■ Work to be completed ■
Type the entries out again exactly as they read, but leave every picture behind.
^^^^^^^^^^^^^^^^
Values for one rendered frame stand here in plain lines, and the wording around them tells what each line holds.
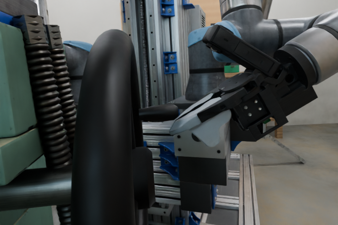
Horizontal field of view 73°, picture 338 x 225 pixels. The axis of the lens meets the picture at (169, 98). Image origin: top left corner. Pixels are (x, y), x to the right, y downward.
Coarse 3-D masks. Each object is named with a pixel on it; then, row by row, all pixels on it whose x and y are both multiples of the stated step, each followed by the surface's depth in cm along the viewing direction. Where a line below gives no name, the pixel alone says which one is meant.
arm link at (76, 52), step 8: (72, 40) 85; (72, 48) 84; (80, 48) 85; (88, 48) 86; (72, 56) 84; (80, 56) 85; (72, 64) 84; (80, 64) 85; (72, 72) 86; (80, 72) 86
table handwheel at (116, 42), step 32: (96, 64) 13; (128, 64) 14; (96, 96) 11; (128, 96) 12; (96, 128) 10; (128, 128) 11; (96, 160) 10; (128, 160) 11; (0, 192) 20; (32, 192) 20; (64, 192) 21; (96, 192) 9; (128, 192) 10; (96, 224) 9; (128, 224) 10
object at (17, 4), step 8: (0, 0) 19; (8, 0) 20; (16, 0) 21; (24, 0) 23; (0, 8) 19; (8, 8) 20; (16, 8) 21; (24, 8) 23; (32, 8) 24; (0, 16) 18; (8, 16) 20; (8, 24) 20
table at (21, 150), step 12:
^^^^^^^^^^^^^^^^
■ Exercise result ■
Values for one rendered frame stand here in plain lines, and the wording around them tells what each line holds.
Horizontal field of view 73°, picture 338 x 225 pixels. The axis of the lens meets the picture at (169, 98). Image origin: top left corner. Pixels are (x, y), x to the right, y downward.
Coarse 3-D masks. Each object is named with a pixel on it; then, row by row, all pixels on it whose x and y are both multiples of the stated step, each followed by the surface's depth in cm along the viewing direction. Where a line below gives no name, the pixel alone says which one is meant.
arm link at (76, 52), step 8: (72, 40) 85; (72, 48) 84; (80, 48) 85; (88, 48) 86; (72, 56) 84; (80, 56) 85; (72, 64) 84; (80, 64) 85; (72, 72) 86; (80, 72) 86
table handwheel at (116, 42), step 32: (96, 64) 13; (128, 64) 14; (96, 96) 11; (128, 96) 12; (96, 128) 10; (128, 128) 11; (96, 160) 10; (128, 160) 11; (0, 192) 20; (32, 192) 20; (64, 192) 21; (96, 192) 9; (128, 192) 10; (96, 224) 9; (128, 224) 10
object at (17, 4), step 8: (0, 0) 19; (8, 0) 20; (16, 0) 21; (24, 0) 23; (0, 8) 19; (8, 8) 20; (16, 8) 21; (24, 8) 23; (32, 8) 24; (0, 16) 18; (8, 16) 20; (8, 24) 20
table at (21, 150), step 12:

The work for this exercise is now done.